**Given information:**

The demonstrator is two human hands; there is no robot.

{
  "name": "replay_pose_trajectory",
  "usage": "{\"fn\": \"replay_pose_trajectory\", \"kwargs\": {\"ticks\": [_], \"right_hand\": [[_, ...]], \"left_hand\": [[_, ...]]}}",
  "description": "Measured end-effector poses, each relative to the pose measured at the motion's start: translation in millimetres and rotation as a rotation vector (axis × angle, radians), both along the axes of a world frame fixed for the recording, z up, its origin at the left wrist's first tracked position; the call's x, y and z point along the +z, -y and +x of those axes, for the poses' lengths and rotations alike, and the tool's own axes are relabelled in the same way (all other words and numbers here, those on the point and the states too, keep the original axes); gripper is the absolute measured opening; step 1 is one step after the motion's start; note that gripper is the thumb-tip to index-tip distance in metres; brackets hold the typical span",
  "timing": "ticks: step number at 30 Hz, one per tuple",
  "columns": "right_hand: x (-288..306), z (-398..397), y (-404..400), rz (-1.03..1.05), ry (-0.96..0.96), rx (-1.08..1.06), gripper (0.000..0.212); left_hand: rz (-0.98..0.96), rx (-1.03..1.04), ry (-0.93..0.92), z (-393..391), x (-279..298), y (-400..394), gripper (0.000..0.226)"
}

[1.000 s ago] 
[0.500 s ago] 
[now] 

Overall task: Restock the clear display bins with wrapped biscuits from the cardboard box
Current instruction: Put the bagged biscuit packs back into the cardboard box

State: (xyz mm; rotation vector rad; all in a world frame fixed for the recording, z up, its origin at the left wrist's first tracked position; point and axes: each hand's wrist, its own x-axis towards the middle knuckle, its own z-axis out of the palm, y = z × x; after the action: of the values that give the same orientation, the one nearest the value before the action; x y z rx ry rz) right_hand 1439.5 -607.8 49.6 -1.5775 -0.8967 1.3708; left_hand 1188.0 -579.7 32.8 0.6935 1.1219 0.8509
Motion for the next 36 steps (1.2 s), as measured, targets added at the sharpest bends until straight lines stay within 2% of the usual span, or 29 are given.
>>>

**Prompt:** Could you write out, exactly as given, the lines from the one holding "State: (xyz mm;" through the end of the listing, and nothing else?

**Reply to the exercise:**
State: (xyz mm; rotation vector rad; all in a world frame fixed for the recording, z up, its origin at the left wrist's first tracked position; point and axes: each hand's wrist, its own x-axis towards the middle knuckle, its own z-axis out of the palm, y = z × x; after the action: of the values that give the same orientation, the one nearest the value before the action; x y z rx ry rz) right_hand 1439.5 -607.8 49.6 -1.5775 -0.8967 1.3708; left_hand 1188.0 -579.7 32.8 0.6935 1.1219 0.8509
Motion for the next 36 steps (1.2 s), as measured, targets added at the sharpest bends until straight lines stay within 2% of the usual span, or 29 are given.
>>>

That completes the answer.